In college, it took me a bit of time to understand what a formal language really was and what the difference between a parser and a simple string processor was and when I arrived in industry, I notice this were something a certain proportion of otherwise experienced programmers simply did not understand this.


The symbiotic relationship between compiler development and hardware architecture design has a defining role in CS problems, and while you don't need to understand that relationship to write CRUD apps for a living, I think ignorance of it robs those who really want to understand this stuff of truths both technical and profound.


Totally!

Compiler development = Finite State Automaton + Push Down Automaton + Context Free Grammar + Intermediate representation + Static Analysis/Optimiation + Stack Machine + ...

Hardware Architecture = Stack Machine/Turing Machine + electricity + creativity

Stack Machine == Turing Machine

Compiler development starts and ends with Turing Machines.

Hardware architecture ends with Turing Machines operating at the speed of electricity through metal.


There are alternatives to this mainstream style of computer architecture, such as dataflow or hybrid quantum-classical systems, which both require a very different kind of compiler.

https://en.wikipedia.org/wiki/Dataflow_architecture


A recursive-descent parser is probably the only part of a compiler which people will easily derive on their own, even without taking a compiler course.


Funnily enough it's also where a bunch of mature compilers eventually ended up with, because of speed, heuristics and so forth. Like GCC, which used to have bison based compilers IIRC, but but is hand rolled rec dec...


It's not so much for speed and heuristics but for error reporting and/or recovery.

As it turns out (and I've tried many times myself too), designing a parser generator that will retain a compact representation without losing good error reporting is very hard.

E.g. consider a BNF type grammar. Almost every symbol represents a potential error. But often deriving that error message automatically in a way that is helpful to a human is incredibly hard because the grammar lacks information about which mistakes are more likely for humans to make.

So we end up with bad error reporting, or you end up having to write code to analyse errors anyway, and then a lot of the benefits disappear - the actual parsing is usually easy to do compactly with a recursive descent parser and a tiny library of helpers anyway.


Yea, I was imprecisely using heuristics to primarily be about error reporting. You essentially have to partially accept a wider set of grammar, to be able to throw more intelligent errors.

But speed ime also is a major issue. GCC sped up a good bit when switching, and we are seeing speed issues with bison generated parsers.

Ironically one of the benefits of bison is that you get feedback about whether your grammar is conflict free. Can be a significant advantage over a hand built recdec parser for a complex language like SQL.


Speed certainly can be a nice bonus, but you can also generate recursive descent parsers fairly easily if you have a suitable representation. My own parser generator attempts did that.

The feedback certainly is useful, and I'm all for people using such tools to validate grammars for testing. Though people manage to abuse that by writing extra code too (Ruby being a prime example of using a parser generator and then abusing the hell out of it in ways that complicates the grammar).
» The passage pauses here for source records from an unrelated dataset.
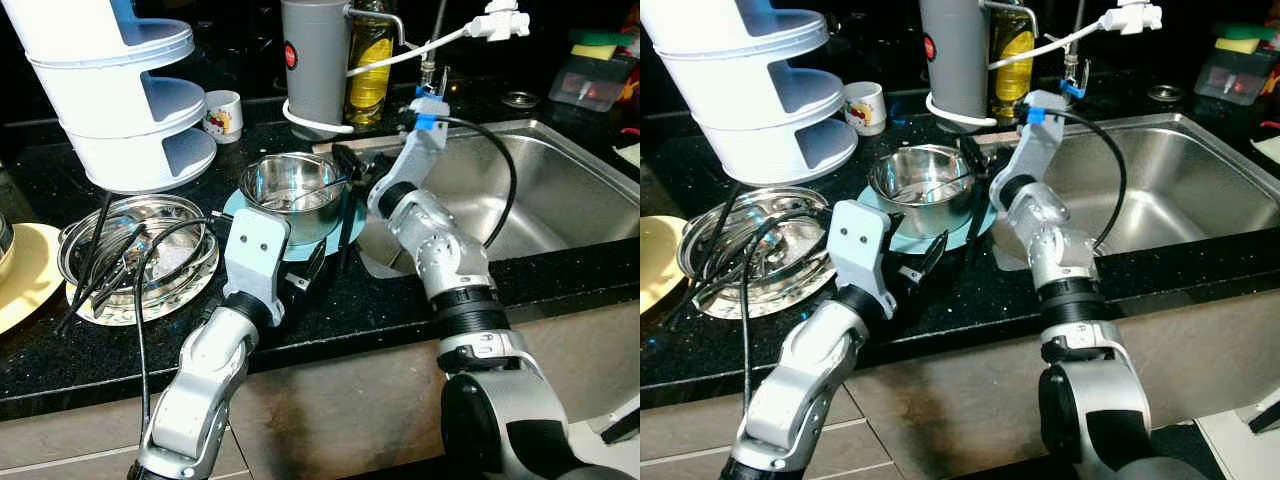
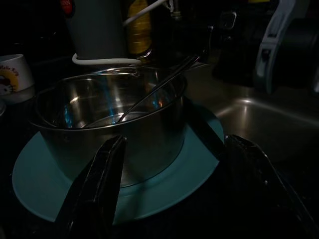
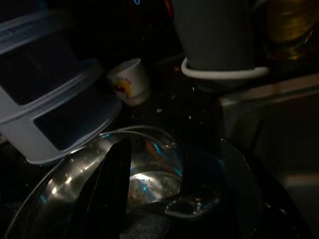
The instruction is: Kitchen organization
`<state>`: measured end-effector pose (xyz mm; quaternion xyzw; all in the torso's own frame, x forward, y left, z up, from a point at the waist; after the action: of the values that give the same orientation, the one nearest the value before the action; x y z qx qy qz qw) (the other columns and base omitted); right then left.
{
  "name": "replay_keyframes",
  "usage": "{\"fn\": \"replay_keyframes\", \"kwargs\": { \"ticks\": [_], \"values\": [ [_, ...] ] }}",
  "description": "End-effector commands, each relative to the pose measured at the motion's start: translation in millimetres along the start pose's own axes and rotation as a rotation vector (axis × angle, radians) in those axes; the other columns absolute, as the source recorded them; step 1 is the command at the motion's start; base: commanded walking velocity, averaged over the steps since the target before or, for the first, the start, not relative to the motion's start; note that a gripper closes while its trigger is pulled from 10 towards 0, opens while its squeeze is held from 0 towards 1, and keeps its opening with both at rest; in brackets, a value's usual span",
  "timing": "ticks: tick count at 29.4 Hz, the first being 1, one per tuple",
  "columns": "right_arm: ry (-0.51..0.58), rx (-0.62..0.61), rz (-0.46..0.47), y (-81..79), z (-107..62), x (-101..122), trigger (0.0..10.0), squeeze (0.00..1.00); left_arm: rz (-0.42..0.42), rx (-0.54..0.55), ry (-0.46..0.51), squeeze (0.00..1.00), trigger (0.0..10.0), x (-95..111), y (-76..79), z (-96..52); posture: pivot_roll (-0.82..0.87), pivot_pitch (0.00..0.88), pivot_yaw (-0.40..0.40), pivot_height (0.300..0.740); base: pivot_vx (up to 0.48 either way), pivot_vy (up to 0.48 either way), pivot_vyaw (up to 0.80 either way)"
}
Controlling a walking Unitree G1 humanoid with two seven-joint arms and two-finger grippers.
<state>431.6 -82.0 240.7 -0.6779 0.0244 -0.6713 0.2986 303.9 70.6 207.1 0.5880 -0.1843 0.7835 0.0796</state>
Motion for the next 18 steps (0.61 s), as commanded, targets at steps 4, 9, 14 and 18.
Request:
{"fn": "replay_keyframes", "kwargs": {
  "ticks": [4,9,14,18],
  "values": [
    [-0.033,-0.011,0.003,-0.1,2.7,-1.7,7.6,0.0,0.01,0.003,-0.008,0.0,10.0,0.1,-2.9,0.6,0.02,0.0,0.018,0.74,0.0,0.0,0.0],
    [-0.032,-0.004,0.031,-0.2,3.1,-1.1,0.0,0.0,0.008,0.003,-0.008,0.0,10.0,0.1,-2.9,1.0,0.02,0.0,0.017,0.74,0.0,0.0,0.0],
    [-0.029,0.002,0.059,-0.7,3.1,1.8,0.0,0.0,0.003,0.0,-0.009,0.0,10.0,-0.5,-1.6,1.3,0.02,0.0,0.016,0.74,0.0,0.0,0.0],
    [-0.023,0.006,0.074,-0.2,2.7,4.7,0.0,0.0,0.002,-0.004,-0.008,0.0,10.0,-0.7,-0.5,2.1,0.01,0.0,0.017,0.74,0.0,0.0,0.0]
  ]
}}
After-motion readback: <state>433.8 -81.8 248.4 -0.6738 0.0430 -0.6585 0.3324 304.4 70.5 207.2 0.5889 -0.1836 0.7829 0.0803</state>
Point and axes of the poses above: a point about 5 cm out from each wrist's last joint towards the gripper, its own z axis pointing out of the wrist towards the gripper, its own x axis along the axis of the wrist's last joint, y = z × x, the point moved 4 cm from there along z, pointing out of the wrist towards the gripper, and after that the axes turned 7 degrees about z, right-handed, at the moved point
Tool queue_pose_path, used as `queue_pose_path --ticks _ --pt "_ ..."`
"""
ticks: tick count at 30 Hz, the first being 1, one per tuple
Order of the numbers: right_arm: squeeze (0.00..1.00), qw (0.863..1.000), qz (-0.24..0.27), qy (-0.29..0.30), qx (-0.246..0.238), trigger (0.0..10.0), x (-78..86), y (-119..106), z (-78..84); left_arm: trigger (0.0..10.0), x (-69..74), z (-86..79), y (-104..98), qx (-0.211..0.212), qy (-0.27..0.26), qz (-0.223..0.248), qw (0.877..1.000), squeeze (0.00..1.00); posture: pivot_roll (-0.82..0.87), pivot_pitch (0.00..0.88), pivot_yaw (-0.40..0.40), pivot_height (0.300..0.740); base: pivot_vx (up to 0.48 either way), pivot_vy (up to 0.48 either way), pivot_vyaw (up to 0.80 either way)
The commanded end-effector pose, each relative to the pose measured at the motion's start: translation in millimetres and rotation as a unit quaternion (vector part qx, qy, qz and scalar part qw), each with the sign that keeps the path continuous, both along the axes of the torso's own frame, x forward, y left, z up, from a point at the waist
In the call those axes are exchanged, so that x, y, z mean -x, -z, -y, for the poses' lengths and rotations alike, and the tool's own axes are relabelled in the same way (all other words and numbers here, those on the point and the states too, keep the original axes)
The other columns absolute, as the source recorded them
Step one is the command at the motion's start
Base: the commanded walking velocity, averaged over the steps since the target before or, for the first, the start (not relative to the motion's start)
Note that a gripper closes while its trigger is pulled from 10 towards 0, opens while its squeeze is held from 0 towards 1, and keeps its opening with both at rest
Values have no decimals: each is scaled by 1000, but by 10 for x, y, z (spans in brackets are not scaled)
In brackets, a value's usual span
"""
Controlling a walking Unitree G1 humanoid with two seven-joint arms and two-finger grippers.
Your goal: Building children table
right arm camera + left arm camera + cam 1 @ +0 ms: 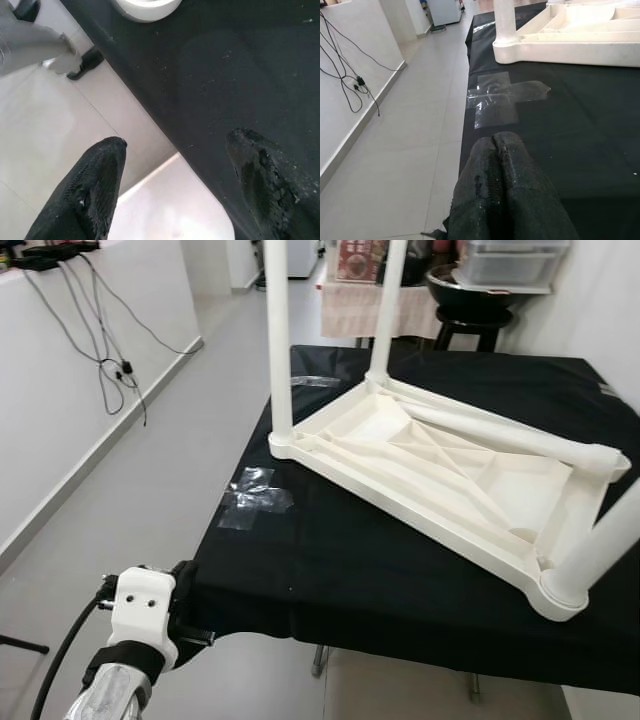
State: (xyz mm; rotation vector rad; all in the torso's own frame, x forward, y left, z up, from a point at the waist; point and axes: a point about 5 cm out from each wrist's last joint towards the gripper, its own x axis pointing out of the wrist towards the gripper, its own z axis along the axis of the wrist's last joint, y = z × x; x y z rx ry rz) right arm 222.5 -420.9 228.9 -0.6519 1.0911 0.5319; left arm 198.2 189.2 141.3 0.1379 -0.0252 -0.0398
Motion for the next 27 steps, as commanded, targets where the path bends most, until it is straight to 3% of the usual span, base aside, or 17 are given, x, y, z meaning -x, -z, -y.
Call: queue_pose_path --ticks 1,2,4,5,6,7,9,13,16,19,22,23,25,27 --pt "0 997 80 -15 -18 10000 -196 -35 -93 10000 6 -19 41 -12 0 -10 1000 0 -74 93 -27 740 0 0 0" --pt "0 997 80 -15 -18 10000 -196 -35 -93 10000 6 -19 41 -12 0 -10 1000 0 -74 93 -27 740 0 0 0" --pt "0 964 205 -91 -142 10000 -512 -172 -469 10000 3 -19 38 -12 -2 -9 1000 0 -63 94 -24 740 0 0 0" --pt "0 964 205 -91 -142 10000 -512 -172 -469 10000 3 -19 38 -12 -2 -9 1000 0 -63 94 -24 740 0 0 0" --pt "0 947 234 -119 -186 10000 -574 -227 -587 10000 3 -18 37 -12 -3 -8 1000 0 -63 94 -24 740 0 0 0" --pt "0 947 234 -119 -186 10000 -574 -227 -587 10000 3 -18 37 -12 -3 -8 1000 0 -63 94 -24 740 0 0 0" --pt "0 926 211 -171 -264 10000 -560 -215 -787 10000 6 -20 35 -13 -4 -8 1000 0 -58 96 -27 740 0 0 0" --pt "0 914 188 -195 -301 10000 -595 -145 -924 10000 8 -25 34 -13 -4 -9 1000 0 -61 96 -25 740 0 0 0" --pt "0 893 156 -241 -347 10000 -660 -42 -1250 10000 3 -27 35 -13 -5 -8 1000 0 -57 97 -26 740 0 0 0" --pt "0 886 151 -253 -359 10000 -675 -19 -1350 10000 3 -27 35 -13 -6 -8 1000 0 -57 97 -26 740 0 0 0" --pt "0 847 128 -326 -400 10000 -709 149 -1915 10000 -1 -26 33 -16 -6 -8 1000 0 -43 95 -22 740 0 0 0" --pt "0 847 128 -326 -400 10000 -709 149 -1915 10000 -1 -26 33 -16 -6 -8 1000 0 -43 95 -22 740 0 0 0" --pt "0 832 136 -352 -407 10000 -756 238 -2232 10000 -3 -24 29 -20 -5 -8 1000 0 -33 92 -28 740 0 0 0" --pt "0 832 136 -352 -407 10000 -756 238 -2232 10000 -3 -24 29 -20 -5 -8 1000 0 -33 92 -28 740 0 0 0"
I really wish more work would go into research on automating error reporting, though. As much as I handwrite most of my parsers now, I wish I didn't have a reason to.
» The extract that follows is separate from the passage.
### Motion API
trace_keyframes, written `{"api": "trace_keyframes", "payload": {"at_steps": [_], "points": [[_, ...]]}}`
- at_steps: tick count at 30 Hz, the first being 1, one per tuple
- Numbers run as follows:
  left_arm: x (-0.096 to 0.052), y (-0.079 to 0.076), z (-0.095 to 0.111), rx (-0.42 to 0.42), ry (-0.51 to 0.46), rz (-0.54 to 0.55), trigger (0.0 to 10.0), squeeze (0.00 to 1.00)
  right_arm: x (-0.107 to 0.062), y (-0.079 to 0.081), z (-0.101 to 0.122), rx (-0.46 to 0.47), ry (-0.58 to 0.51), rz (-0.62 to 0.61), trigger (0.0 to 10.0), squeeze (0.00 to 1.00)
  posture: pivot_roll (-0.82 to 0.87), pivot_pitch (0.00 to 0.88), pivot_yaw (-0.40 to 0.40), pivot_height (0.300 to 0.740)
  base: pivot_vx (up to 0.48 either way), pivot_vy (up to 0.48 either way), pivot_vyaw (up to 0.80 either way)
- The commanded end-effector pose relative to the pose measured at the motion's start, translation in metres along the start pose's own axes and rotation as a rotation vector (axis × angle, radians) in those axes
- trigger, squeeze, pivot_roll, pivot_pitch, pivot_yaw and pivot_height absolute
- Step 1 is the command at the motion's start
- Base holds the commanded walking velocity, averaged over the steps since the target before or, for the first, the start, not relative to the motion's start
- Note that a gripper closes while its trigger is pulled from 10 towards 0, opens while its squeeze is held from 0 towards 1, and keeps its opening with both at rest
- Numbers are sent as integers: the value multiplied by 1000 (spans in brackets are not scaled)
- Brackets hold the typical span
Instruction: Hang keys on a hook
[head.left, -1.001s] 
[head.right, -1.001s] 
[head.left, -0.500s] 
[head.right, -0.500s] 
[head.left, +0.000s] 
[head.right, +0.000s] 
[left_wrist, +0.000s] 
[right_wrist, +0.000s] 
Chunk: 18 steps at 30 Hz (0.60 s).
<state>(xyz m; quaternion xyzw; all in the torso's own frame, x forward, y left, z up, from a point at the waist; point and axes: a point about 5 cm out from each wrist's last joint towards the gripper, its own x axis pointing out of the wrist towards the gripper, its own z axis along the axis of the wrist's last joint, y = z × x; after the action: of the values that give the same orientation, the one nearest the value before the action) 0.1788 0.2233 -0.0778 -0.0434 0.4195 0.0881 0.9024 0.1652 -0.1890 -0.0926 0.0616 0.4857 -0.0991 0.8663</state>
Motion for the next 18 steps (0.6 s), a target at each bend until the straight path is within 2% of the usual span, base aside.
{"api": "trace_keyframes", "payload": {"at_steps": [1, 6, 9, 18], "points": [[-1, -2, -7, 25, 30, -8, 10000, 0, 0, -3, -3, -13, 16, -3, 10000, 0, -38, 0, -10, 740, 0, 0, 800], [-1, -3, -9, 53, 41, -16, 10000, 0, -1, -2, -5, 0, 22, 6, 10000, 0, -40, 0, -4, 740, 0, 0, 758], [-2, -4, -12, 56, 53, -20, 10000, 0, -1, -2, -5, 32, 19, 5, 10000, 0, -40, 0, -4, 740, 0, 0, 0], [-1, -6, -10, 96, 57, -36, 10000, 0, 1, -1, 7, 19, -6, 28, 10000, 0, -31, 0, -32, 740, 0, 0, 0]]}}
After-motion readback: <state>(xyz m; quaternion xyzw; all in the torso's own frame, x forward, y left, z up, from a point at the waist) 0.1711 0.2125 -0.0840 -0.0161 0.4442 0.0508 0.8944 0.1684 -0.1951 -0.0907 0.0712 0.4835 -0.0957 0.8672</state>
> I really wish more work would go into research on automating error reporting, though. As much as I handwrite most of my parsers now, I wish I didn't have a reason to.

Indeed.


I recently made myself sit down and learn leex (essentially lexx for Erlang), and I found that to be an extremely useful exercise. It helped me understand how to think about what kind of inputs a parser can make use of, and when it makes sense to skip the tokenizing step.